Booth D R, Sunde M, Bellotti V, Robinson C V, Hutchinson W L, Fraser P E, Hawkins P N, Dobson C M, Radford S E, Blake C C, Pepys M B
Immunological Medicine Unit, Royal Postgraduate Medical School, Hammersmith Hospital, London, UK.

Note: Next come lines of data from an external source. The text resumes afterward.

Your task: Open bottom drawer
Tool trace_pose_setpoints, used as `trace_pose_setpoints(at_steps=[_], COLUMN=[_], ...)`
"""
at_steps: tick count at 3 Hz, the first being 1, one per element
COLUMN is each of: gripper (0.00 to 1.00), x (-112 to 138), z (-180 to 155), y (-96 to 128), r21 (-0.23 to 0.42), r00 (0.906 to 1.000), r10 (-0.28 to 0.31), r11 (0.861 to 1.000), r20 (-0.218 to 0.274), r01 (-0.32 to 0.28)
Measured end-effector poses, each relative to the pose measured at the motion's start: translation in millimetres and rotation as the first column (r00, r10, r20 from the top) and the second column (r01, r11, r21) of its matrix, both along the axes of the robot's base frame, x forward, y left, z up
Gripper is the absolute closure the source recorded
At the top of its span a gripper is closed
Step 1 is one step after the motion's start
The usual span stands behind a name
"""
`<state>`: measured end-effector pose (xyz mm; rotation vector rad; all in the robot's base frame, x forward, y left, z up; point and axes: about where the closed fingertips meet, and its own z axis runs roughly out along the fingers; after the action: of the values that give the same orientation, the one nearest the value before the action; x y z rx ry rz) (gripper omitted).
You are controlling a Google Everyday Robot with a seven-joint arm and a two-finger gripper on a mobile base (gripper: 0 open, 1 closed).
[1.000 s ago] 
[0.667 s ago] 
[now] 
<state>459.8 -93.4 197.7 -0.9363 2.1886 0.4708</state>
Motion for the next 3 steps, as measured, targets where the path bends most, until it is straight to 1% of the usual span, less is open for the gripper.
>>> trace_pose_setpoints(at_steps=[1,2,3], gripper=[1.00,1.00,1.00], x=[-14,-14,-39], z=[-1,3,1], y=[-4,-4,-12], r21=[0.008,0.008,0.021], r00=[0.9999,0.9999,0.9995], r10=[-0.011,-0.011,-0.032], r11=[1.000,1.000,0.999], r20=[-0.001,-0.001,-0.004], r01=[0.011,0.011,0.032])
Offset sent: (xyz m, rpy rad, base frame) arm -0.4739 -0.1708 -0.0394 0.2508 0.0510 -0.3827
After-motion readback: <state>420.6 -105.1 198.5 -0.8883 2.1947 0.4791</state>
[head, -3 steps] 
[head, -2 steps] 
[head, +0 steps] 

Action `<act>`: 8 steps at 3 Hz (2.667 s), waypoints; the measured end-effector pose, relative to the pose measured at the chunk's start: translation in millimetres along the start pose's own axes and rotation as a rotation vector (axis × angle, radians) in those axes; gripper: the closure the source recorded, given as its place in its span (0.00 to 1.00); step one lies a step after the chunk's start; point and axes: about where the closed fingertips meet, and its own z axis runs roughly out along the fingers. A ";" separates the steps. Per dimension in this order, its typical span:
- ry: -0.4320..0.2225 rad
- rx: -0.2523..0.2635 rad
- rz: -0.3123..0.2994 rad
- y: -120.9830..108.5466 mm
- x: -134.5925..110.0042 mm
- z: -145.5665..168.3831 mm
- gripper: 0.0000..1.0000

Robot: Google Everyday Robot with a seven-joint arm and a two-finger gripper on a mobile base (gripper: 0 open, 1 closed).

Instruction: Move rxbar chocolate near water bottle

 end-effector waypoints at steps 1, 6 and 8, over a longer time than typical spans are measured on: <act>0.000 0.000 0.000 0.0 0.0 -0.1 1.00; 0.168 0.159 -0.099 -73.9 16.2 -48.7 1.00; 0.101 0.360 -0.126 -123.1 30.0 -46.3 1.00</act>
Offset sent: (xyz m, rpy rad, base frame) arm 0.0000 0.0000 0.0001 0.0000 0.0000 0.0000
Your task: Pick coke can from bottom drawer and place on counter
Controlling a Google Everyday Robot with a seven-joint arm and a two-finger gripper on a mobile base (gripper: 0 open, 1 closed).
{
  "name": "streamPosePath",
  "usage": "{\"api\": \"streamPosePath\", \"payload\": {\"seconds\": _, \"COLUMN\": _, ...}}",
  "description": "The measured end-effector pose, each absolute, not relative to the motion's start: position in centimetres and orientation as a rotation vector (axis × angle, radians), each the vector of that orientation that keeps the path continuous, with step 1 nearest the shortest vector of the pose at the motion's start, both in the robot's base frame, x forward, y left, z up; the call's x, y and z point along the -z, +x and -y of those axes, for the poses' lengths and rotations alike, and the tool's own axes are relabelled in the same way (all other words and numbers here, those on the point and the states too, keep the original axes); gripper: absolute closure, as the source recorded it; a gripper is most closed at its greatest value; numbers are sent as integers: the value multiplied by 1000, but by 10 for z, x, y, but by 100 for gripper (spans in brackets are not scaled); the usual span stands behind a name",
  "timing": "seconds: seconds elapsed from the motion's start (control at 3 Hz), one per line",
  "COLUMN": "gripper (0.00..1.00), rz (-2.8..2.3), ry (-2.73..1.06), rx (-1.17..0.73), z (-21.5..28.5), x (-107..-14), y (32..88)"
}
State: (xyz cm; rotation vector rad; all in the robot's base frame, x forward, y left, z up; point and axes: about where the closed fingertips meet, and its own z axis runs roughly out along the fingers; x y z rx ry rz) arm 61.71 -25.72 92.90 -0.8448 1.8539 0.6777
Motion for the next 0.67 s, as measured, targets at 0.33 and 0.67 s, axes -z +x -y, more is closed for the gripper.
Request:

Nature. 1997 Feb 27;385(6619):787-93. doi: 10.1038/385787a0.
Tissue deposition of soluble proteins as amyloid fibrils underlies a range of fatal diseases. The two naturally occurring human lysozyme variants are both amyloidogenic, and are shown here to be unstable. They aggregate to form amyloid fibrils with transformation of the mainly helical native fold, observed in crystal structures, to the amyloid fibril cross-beta fold. Biophysical studies suggest that partly folded intermediates are involved in fibrillogenesis, and this may be relevant to amyloidosis generally.
可溶性蛋白质以淀粉样纤维形式在组织中沉积是一系列致命疾病的基础。两种天然存在的人溶菌酶变体都具有淀粉样变性,并且在此显示为不稳定的。它们聚集形成淀粉样纤维,同时晶体结构中观察到的主要为螺旋状的天然折叠转变为淀粉样纤维的交叉β折叠。生物物理研究表明,部分折叠的中间体参与了纤维形成过程,这可能与一般的淀粉样变性有关。